WHAT YOU ARE ASKED TO DO = Below are records; say how many of their lines include the word "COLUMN", giving nothing but the number.

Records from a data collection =
········

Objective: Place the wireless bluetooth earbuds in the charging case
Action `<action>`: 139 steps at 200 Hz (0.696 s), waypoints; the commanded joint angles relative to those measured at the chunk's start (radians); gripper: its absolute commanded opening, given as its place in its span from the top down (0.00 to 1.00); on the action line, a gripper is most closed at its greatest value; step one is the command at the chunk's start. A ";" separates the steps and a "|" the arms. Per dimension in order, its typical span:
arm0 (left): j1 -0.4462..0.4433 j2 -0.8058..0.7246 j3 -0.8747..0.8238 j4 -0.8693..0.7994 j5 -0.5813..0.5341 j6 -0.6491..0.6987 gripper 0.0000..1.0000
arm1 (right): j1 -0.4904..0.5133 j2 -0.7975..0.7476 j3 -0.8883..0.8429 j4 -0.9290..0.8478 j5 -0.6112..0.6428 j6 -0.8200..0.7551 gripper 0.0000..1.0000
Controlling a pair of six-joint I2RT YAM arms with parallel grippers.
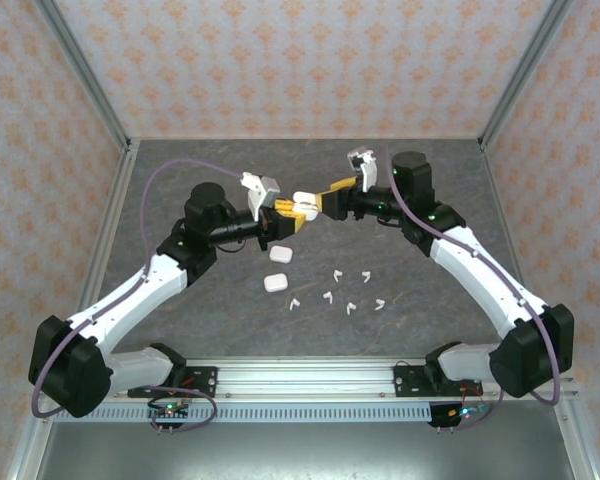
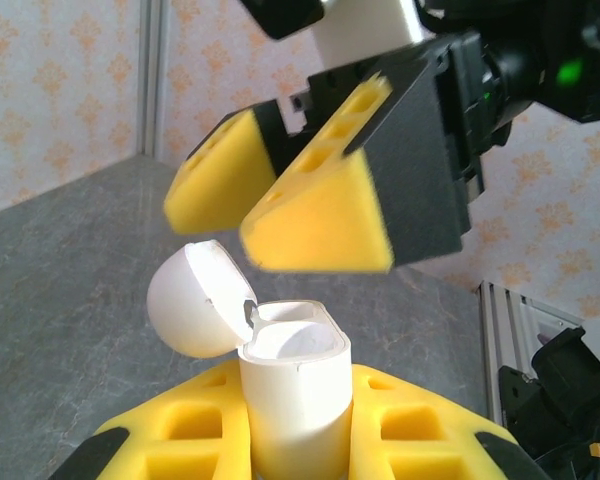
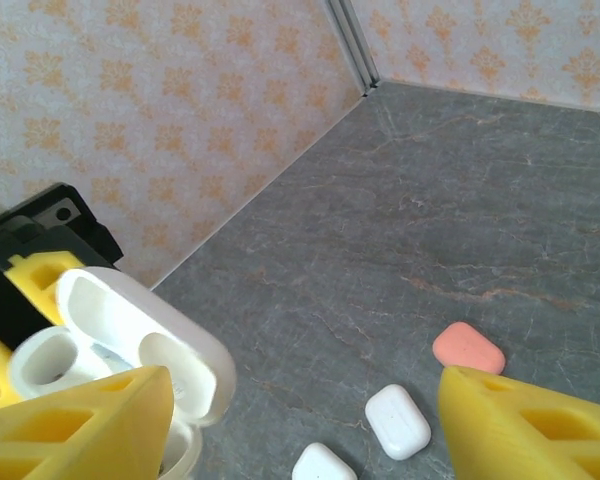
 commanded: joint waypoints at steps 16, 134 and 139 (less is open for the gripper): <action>-0.005 -0.048 -0.040 -0.013 -0.066 0.041 1.00 | -0.011 -0.120 -0.001 -0.157 0.111 -0.014 0.31; -0.004 -0.171 -0.117 -0.030 -0.117 0.068 1.00 | -0.010 -0.020 -0.174 -0.602 0.566 0.219 0.46; -0.005 -0.169 -0.116 -0.030 -0.116 0.067 1.00 | -0.009 -0.004 -0.182 -0.592 0.564 0.226 0.46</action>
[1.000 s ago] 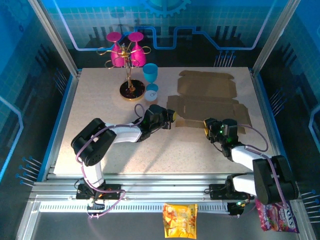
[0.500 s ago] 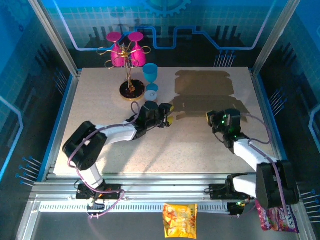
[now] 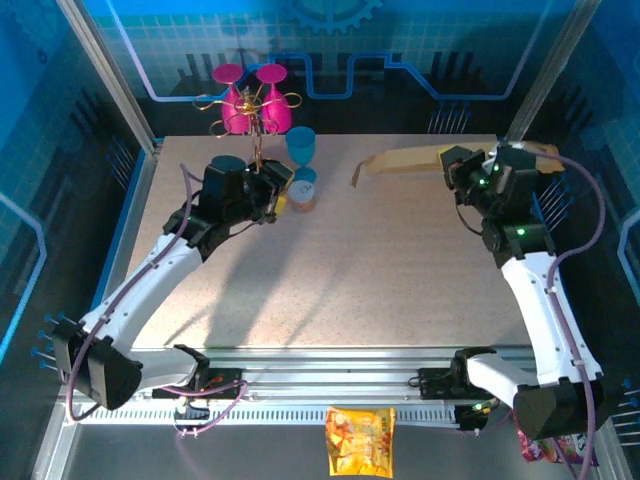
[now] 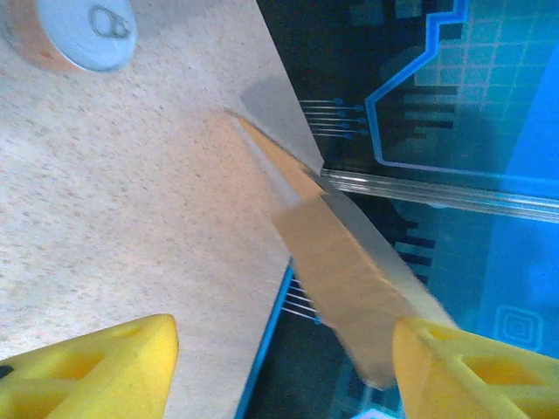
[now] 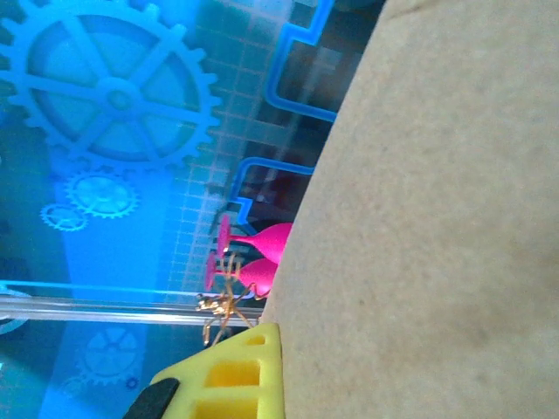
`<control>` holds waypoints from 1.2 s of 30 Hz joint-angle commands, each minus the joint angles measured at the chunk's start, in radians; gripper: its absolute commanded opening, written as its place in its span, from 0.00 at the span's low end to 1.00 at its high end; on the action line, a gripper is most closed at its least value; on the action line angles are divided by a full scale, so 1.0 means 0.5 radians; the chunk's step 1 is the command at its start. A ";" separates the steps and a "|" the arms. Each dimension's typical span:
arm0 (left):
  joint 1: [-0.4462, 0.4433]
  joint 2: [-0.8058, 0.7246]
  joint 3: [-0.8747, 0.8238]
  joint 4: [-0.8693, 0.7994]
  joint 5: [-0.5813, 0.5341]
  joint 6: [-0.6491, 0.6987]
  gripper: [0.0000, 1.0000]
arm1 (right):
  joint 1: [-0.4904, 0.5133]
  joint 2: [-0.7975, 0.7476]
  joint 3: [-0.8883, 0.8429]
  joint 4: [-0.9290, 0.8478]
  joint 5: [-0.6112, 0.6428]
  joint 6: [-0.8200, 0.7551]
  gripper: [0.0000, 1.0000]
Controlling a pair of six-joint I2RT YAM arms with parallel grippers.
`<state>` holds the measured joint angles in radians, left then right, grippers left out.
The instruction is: Fold the paper box
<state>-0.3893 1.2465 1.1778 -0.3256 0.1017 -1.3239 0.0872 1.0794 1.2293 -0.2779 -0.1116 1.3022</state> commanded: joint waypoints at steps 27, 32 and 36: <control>0.092 0.321 0.668 -0.420 0.292 0.183 0.55 | 0.292 1.016 0.550 -0.443 0.101 0.590 0.00; -0.049 0.697 0.965 -0.401 0.305 0.228 0.54 | 0.294 0.987 0.497 -0.418 0.100 0.620 0.00; -0.098 0.990 1.243 -0.415 0.334 0.255 0.53 | 0.289 0.962 0.445 -0.375 0.081 0.647 0.00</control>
<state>-0.4290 1.6737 1.7172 -0.5247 0.2363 -1.2243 0.2218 1.6016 1.4685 -0.4934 -0.0620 1.5990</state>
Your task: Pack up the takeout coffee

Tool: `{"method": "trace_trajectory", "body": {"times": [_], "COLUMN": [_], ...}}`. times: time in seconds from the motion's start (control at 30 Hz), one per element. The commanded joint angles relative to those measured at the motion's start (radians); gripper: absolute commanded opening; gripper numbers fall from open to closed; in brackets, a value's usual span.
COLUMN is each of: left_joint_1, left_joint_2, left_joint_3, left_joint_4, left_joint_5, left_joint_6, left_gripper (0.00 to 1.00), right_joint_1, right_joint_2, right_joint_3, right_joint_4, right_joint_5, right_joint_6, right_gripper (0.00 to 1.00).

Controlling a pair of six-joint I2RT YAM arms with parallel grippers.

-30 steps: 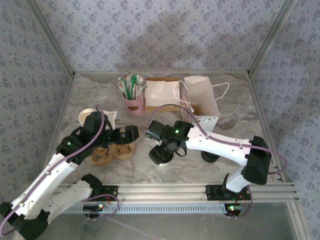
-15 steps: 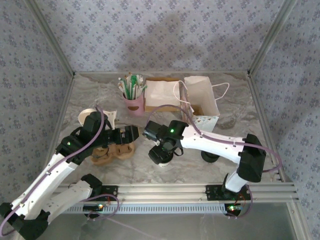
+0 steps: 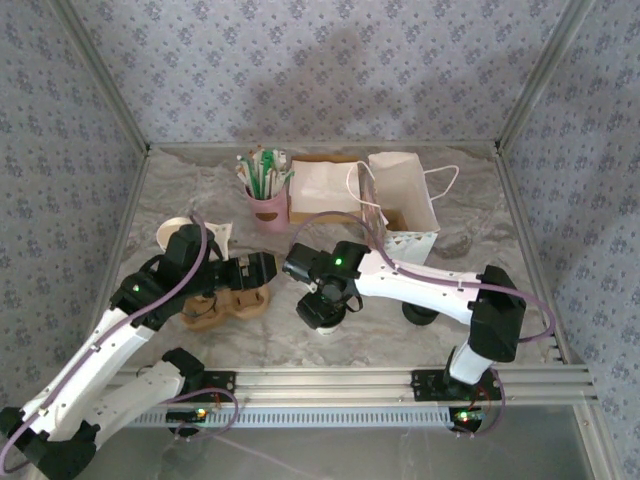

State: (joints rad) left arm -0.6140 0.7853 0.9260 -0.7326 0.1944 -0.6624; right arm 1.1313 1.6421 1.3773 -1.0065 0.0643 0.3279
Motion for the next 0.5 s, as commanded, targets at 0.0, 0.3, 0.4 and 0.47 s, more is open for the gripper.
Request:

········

RESULT FOR THIS TASK = 2